Making maths accessible
I should be very clear here that I am not saying that every mathematical concept is secretly very easy to learn and has just been explained to you badly, because that’s not the case. Hard things are hard. However, I think there are some ways that you can make topics which include some mathematical background knowledge much more palatable to learners who are less confident. Here are some things I have tried which work for me:
Avoid using words and phrases like ‘simply’, ‘just’ and ‘trivial’. Your trivial might be someone else’s nemesis.
Always call out any background knowledge assumptions in a friendly way. In the topic above I reminded you of Pythagoras’ theorem, but I tried hard to make sure you wouldn’t feel belittled if you couldn’t remember it or its application.
Don’t shortcut bits you think are easy or obvious. If you look at the full resource for estimating the value of pi (rpf.io/octapi-pi), taking the square root of r is skipped entirely in the code. This is possible because if a number is less than 1, the square root of that number is also guaranteed to be less than 1 and so it saves a computational operation. However, if you don’t know or don’t remember this fact, you might be thrown off. I also have not explained in the article why this method works to estimate pi, but the full explanation is in the resource.
Maths in computer science
Lots of computer science topics studied at school have a natural crossover with mathematics. Here are a few examples:
Variables – just like in mathematics where students have used x and y (but be careful not to introduce misconceptions)
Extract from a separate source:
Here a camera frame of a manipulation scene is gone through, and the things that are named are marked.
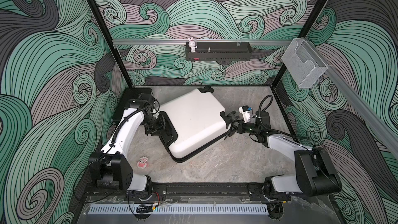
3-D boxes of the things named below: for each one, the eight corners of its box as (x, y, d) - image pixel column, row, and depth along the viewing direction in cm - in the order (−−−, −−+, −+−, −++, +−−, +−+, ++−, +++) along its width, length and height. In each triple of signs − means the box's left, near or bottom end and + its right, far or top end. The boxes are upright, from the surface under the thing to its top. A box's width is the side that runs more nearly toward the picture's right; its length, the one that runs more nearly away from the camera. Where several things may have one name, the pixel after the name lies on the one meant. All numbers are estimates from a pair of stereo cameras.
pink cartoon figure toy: (138, 169, 82) (136, 167, 80) (140, 158, 86) (138, 156, 83) (147, 169, 82) (145, 167, 80) (149, 158, 86) (147, 156, 83)
Functions – for example in mathematics, f(x) = 2x is a function, it works in exactly the same way as functions we write in a program
Video game graphics – trigonometry and vectors are used to calculate the movements of a character model. The ‘spline’ referred to in the title is a curve connecting points on a graph.
Encryption – your data is protected by a really hard maths problem (finding prime factors of a very large number)
Machine learning – many modern methods are based on differentiation (and more vectors!)